Repeat exactly the line with "134L43 178L69 199L134" and each line after it to the end of the data below; pictures stay out.
-------- DATA FOR THE TASK --------
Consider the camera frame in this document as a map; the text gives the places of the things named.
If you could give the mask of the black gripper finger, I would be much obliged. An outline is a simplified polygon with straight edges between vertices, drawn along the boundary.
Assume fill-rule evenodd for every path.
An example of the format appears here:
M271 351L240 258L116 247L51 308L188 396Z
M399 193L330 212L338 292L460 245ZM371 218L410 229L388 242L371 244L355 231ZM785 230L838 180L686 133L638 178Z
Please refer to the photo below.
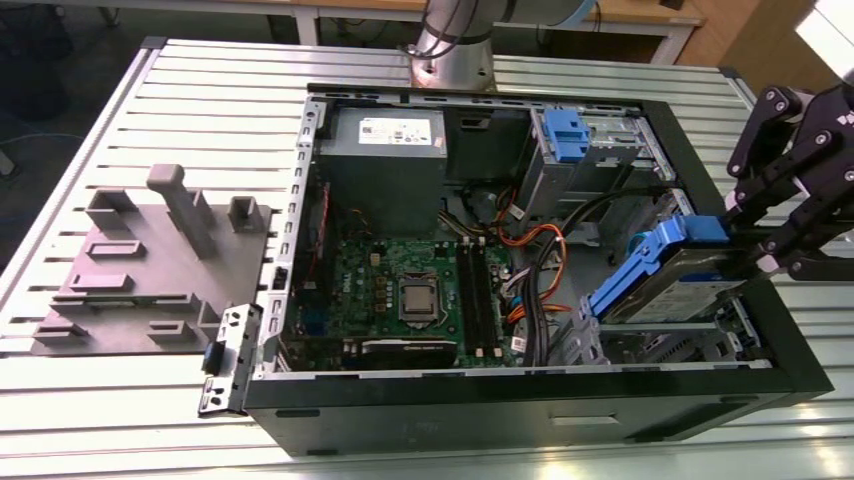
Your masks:
M734 226L755 225L771 207L805 194L795 185L797 177L843 168L842 161L817 171L799 170L798 130L814 95L781 86L761 92L727 164L727 173L737 180L725 201L726 219Z
M851 281L853 259L826 254L822 247L853 229L853 169L803 174L795 185L806 199L759 245L755 264L766 277Z

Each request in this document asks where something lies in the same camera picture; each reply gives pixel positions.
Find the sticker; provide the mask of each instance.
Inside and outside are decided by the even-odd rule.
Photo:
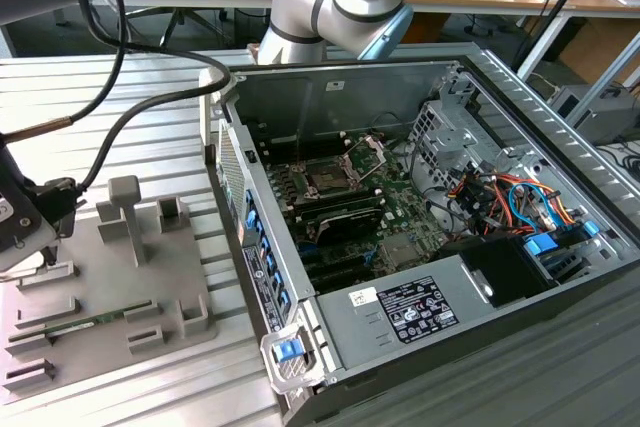
[[[349,298],[354,307],[359,307],[370,302],[378,300],[376,297],[376,288],[367,287],[366,289],[356,290],[355,292],[349,292]]]
[[[458,323],[433,277],[414,280],[379,292],[378,300],[393,325],[396,336],[405,344]]]
[[[342,89],[344,89],[344,80],[334,80],[332,82],[327,82],[327,88],[326,88],[327,92],[332,92],[335,90],[342,90]]]
[[[0,199],[0,222],[7,220],[13,215],[13,207],[7,199]]]
[[[255,247],[247,247],[242,249],[242,253],[249,273],[253,277],[253,286],[260,302],[263,317],[267,321],[267,327],[271,332],[277,332],[282,328],[283,323],[273,301],[271,289],[269,288],[269,277],[264,274],[258,251]]]

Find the warning label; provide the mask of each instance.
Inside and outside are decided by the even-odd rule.
[[[378,300],[405,344],[458,323],[432,277],[378,292]]]

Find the open computer chassis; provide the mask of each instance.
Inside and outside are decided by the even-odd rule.
[[[491,53],[432,52],[237,68],[204,105],[288,425],[549,319],[640,260],[635,187]]]

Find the blue wire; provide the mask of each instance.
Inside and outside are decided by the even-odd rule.
[[[536,224],[534,224],[533,221],[529,220],[527,217],[525,217],[523,215],[520,215],[520,212],[518,212],[518,209],[515,206],[515,200],[513,198],[513,193],[515,191],[515,188],[518,185],[520,185],[520,184],[514,185],[513,187],[511,187],[511,190],[509,191],[509,207],[511,208],[511,212],[513,212],[513,215],[515,215],[521,221],[526,222],[531,227],[533,227],[533,232],[537,234],[538,233],[538,226]]]
[[[515,184],[513,187],[511,187],[511,190],[509,191],[509,207],[511,207],[511,210],[513,211],[513,215],[515,215],[517,218],[519,218],[523,222],[526,222],[527,224],[532,226],[534,232],[536,232],[536,233],[538,232],[538,228],[536,227],[536,225],[532,221],[530,221],[528,218],[523,217],[522,215],[520,215],[520,213],[516,209],[515,200],[514,200],[513,196],[514,196],[514,192],[515,192],[516,187],[518,187],[519,185],[526,185],[530,189],[534,190],[542,198],[542,201],[544,202],[544,206],[547,209],[547,212],[549,213],[549,216],[551,217],[551,220],[553,220],[553,222],[556,225],[561,226],[561,227],[567,225],[564,222],[564,220],[562,220],[562,218],[553,211],[553,208],[551,207],[551,204],[549,203],[549,199],[547,199],[547,196],[544,195],[544,192],[542,191],[542,189],[540,189],[540,187],[538,187],[537,185],[533,185],[533,184],[530,184],[528,182],[521,182],[519,184]]]

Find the white sticker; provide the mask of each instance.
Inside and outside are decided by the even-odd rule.
[[[366,289],[349,292],[349,298],[354,307],[359,307],[370,302],[378,300],[375,287],[367,287]]]
[[[13,215],[13,207],[7,199],[0,199],[0,222],[7,220]]]
[[[342,89],[344,89],[344,80],[334,80],[332,82],[327,82],[327,92]]]

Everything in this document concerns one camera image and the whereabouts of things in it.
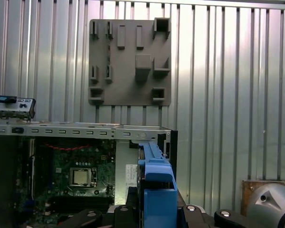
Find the gray cylinder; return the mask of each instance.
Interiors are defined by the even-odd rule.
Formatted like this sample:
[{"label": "gray cylinder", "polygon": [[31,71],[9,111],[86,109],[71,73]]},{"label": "gray cylinder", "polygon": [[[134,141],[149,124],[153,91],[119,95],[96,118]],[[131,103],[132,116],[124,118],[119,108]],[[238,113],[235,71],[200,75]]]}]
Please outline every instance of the gray cylinder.
[{"label": "gray cylinder", "polygon": [[285,186],[266,184],[251,196],[247,217],[268,228],[285,228]]}]

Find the gray plastic mount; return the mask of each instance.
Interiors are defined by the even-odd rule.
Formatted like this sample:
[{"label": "gray plastic mount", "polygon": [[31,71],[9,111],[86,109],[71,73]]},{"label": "gray plastic mount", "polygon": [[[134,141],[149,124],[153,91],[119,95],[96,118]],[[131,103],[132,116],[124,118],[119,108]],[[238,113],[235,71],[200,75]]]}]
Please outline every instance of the gray plastic mount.
[{"label": "gray plastic mount", "polygon": [[89,101],[93,105],[171,103],[171,23],[91,20]]}]

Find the blue plastic bracket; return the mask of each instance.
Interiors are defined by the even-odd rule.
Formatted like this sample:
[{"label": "blue plastic bracket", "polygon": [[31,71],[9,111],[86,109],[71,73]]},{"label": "blue plastic bracket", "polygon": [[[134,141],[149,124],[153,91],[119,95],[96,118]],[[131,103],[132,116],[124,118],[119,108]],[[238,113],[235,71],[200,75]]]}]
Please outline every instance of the blue plastic bracket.
[{"label": "blue plastic bracket", "polygon": [[169,183],[168,189],[144,190],[144,227],[176,228],[177,186],[172,167],[154,142],[141,143],[144,160],[138,165],[145,167],[145,181]]}]

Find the motherboard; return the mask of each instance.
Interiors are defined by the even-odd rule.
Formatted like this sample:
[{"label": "motherboard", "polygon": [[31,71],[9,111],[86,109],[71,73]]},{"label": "motherboard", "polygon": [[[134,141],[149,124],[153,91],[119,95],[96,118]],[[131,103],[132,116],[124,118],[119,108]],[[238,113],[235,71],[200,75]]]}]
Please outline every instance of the motherboard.
[{"label": "motherboard", "polygon": [[106,212],[114,203],[115,141],[21,138],[15,221],[55,227],[87,208]]}]

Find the corrugated metal wall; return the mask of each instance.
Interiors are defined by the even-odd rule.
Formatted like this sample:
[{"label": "corrugated metal wall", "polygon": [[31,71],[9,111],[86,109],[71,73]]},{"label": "corrugated metal wall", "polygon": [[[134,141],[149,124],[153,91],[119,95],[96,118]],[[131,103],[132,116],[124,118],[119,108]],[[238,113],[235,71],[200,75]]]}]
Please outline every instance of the corrugated metal wall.
[{"label": "corrugated metal wall", "polygon": [[[192,2],[0,0],[0,94],[36,98],[37,120],[177,129],[185,200],[239,210],[243,179],[285,179],[285,5]],[[171,17],[171,105],[91,106],[88,22],[154,17]]]}]

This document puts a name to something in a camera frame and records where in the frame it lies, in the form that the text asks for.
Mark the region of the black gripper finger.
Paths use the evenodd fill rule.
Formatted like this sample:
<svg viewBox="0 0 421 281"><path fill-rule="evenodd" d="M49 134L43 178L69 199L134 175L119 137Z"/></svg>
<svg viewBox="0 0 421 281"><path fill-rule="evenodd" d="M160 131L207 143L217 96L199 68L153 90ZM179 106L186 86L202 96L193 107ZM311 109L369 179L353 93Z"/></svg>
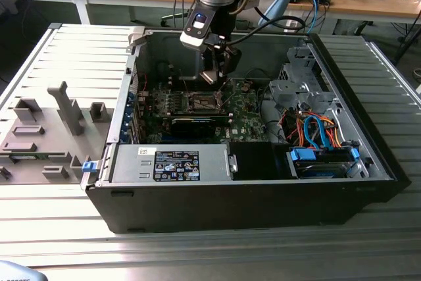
--------
* [EXERCISE OUTPUT]:
<svg viewBox="0 0 421 281"><path fill-rule="evenodd" d="M49 134L43 178L69 199L134 175L119 137Z"/></svg>
<svg viewBox="0 0 421 281"><path fill-rule="evenodd" d="M160 131L207 143L217 96L199 68L153 90ZM179 106L186 86L202 96L193 107ZM311 109L369 179L353 93Z"/></svg>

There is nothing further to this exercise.